Murder In The Private Car, 1934, has a scene where the private car is uncoupled from the train while on an upward grade, by none other than, the villian.....Ha, ha, ha ,ha......... The car picks up speed as in starts back down the grade. Of course, the villain has damaged the emergency brake system. Miraculously as the private car reaches a switchyard, every switchman throws each switch in the proper direction, thus avoiding a collision with numerous freight cars parked on many sidings.

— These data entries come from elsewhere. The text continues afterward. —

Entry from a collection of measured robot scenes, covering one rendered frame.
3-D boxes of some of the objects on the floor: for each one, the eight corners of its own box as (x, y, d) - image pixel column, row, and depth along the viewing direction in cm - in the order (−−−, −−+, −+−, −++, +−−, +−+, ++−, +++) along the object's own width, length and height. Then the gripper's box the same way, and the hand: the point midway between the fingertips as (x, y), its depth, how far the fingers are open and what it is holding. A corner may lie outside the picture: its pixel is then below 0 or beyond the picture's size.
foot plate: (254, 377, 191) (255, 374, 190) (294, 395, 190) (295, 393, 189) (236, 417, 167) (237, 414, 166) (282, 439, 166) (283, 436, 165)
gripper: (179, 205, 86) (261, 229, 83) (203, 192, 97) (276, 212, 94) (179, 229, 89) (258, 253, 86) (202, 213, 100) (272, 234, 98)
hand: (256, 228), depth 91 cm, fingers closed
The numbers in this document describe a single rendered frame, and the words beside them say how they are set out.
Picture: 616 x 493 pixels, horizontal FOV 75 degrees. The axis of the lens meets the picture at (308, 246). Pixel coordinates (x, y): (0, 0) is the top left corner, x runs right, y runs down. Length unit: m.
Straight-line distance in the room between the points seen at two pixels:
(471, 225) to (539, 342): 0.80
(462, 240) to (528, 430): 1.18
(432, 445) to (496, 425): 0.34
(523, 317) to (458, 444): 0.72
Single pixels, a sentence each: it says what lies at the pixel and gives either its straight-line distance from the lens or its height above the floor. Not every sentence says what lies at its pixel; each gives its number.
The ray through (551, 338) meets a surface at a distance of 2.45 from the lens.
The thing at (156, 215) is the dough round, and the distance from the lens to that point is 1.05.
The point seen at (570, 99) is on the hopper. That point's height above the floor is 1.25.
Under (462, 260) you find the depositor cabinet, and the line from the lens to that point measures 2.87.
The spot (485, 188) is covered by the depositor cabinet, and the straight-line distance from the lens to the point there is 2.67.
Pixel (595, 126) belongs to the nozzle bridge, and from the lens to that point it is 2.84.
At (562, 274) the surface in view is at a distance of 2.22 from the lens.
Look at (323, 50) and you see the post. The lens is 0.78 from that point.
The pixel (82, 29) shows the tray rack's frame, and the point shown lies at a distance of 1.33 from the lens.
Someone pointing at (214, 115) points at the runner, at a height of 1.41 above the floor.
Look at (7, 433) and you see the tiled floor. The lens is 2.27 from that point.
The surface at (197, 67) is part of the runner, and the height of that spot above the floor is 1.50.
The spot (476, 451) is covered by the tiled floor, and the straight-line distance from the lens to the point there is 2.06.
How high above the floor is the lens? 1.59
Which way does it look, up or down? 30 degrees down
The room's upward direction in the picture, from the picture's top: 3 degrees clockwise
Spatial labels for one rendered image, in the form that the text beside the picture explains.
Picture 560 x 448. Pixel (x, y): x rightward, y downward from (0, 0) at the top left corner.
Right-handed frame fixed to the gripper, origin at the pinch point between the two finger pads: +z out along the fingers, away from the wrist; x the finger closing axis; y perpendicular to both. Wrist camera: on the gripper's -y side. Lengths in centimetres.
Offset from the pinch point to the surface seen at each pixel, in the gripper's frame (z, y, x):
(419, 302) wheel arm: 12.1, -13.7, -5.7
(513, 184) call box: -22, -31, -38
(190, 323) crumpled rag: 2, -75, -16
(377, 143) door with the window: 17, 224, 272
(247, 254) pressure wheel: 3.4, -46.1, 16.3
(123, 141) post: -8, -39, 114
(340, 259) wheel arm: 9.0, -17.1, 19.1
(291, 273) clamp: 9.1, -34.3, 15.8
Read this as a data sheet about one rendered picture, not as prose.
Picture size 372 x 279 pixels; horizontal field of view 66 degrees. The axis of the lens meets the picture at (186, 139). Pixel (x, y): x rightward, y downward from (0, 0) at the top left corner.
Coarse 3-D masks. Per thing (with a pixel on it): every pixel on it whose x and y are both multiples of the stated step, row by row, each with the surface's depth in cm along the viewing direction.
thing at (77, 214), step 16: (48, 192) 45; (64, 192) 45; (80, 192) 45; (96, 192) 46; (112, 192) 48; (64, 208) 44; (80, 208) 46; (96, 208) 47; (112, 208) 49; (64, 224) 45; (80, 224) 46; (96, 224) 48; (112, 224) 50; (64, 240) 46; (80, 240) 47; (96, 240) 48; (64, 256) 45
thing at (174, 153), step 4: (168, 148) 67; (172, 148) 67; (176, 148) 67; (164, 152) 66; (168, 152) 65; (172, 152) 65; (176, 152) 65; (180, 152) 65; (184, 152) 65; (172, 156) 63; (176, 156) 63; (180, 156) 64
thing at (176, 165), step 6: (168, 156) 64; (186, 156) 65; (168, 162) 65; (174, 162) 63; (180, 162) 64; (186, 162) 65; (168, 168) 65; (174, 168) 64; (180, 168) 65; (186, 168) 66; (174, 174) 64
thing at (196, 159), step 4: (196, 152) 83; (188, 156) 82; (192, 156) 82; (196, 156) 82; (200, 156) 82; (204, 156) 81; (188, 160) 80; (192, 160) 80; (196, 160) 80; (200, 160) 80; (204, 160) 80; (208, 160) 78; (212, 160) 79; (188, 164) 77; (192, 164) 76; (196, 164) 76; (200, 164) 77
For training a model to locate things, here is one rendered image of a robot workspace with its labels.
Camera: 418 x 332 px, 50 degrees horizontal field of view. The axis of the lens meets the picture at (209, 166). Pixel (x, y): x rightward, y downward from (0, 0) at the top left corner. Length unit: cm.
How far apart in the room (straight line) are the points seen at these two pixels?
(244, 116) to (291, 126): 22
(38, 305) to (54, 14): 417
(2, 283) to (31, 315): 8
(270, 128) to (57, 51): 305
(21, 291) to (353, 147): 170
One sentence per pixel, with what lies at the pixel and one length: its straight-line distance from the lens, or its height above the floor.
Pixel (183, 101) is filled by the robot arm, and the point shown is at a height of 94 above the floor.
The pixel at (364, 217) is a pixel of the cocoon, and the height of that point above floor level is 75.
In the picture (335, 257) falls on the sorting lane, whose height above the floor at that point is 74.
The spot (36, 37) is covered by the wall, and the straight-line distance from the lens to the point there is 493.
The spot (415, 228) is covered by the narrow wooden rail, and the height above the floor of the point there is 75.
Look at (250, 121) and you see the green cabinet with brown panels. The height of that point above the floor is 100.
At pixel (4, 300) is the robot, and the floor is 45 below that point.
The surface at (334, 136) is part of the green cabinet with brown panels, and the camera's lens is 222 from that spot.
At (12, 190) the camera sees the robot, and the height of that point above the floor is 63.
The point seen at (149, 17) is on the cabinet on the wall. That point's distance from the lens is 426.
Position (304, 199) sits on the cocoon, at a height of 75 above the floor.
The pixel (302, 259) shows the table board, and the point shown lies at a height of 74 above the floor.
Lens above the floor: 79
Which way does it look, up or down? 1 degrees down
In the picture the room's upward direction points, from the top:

Another train, the one with the hero, rushes to catch up with the ever speeding private car. It's a steam loco that eventually catches up with the runaway private car. Oh, and there's one more catch. The villain has set explosives on board the private car. And bump will set them off. So the locomotive finally catches up with the private car and is a few feet away. One of the men on board the private car yells to the locomotive engineer not to try and couple with the car. The engineer must have Superman's ears because he heard the order over the roar of his locomotive.....LOL
So as the locomotive is following the private car each passenger jumps onto the pilot deck of the steam locomotive. Wow, they should try out for the Olympics ! Naturally, the porter is the last to make the leap. And that only happened when the rest of the passengers saw him at the vestibule door.
In Bright Victory a WWII soldier comes home blinded by combat. Near the end of the film is a nice couple of shots of Broad Street Station platforms. One as he arrives in Philly, the second scene is of the interior near the gates, as he leaves to go back to his duty station. A beautifully spotless, shiny GG1 #4849 along with tuscan passenger cars, also freshly washed, enters the first scene.